What is being asked:
Images are to be left out when the records below are printed word for word.
[[ The data open ]]
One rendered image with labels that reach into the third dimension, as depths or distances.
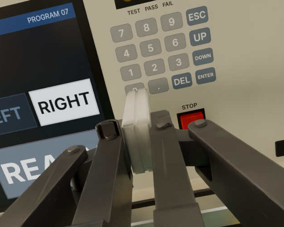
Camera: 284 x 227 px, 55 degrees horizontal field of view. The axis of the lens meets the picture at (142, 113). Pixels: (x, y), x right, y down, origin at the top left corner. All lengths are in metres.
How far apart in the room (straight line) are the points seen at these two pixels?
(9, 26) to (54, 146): 0.10
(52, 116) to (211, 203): 0.15
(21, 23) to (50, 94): 0.06
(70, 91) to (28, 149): 0.06
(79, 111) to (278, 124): 0.17
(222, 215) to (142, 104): 0.12
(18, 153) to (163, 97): 0.13
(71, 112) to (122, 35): 0.07
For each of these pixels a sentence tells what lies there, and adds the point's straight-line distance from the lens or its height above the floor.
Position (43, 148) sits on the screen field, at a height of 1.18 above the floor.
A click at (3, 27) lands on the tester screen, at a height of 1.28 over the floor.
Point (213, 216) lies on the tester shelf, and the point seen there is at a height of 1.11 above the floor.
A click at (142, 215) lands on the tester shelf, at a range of 0.25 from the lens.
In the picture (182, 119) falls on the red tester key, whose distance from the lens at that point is 0.22.
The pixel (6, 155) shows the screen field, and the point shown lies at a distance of 0.26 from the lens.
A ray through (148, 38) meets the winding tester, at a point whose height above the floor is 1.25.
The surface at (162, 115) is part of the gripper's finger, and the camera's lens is 0.16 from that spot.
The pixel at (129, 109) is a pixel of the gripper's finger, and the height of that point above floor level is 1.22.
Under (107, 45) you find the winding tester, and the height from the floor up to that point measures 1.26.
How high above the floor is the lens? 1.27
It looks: 19 degrees down
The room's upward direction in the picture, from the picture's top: 13 degrees counter-clockwise
[[ The data closed ]]
Output of the exercise:
One rendered image with labels that reach into the third dimension, as depths or distances.
Camera: 284 x 227 px, 55 degrees horizontal field of view. The axis of the lens meets the picture at (142, 113). Pixels: (x, y), x right, y down, origin at the top left corner. All lengths are in metres.
How far apart in the room (straight line) are the points seen at these two pixels?
(9, 26) to (54, 146): 0.10
(52, 116) to (211, 203): 0.15
(21, 23) to (50, 94): 0.06
(70, 91) to (28, 149): 0.06
(79, 111) to (278, 124): 0.17
(222, 215) to (142, 104): 0.12
(18, 153) to (163, 97): 0.13
(71, 112) to (122, 35): 0.07
For each of these pixels a sentence tells what lies there, and adds the point's straight-line distance from the lens or its height above the floor.
Position (43, 148) sits on the screen field, at a height of 1.18 above the floor.
A click at (3, 27) lands on the tester screen, at a height of 1.28 over the floor.
Point (213, 216) lies on the tester shelf, and the point seen there is at a height of 1.11 above the floor.
A click at (142, 215) lands on the tester shelf, at a range of 0.25 from the lens.
In the picture (182, 119) falls on the red tester key, whose distance from the lens at that point is 0.22.
The pixel (6, 155) shows the screen field, and the point shown lies at a distance of 0.26 from the lens.
A ray through (148, 38) meets the winding tester, at a point whose height above the floor is 1.25.
The surface at (162, 115) is part of the gripper's finger, and the camera's lens is 0.16 from that spot.
The pixel at (129, 109) is a pixel of the gripper's finger, and the height of that point above floor level is 1.22.
Under (107, 45) you find the winding tester, and the height from the floor up to that point measures 1.26.
How high above the floor is the lens? 1.27
It looks: 19 degrees down
The room's upward direction in the picture, from the picture's top: 13 degrees counter-clockwise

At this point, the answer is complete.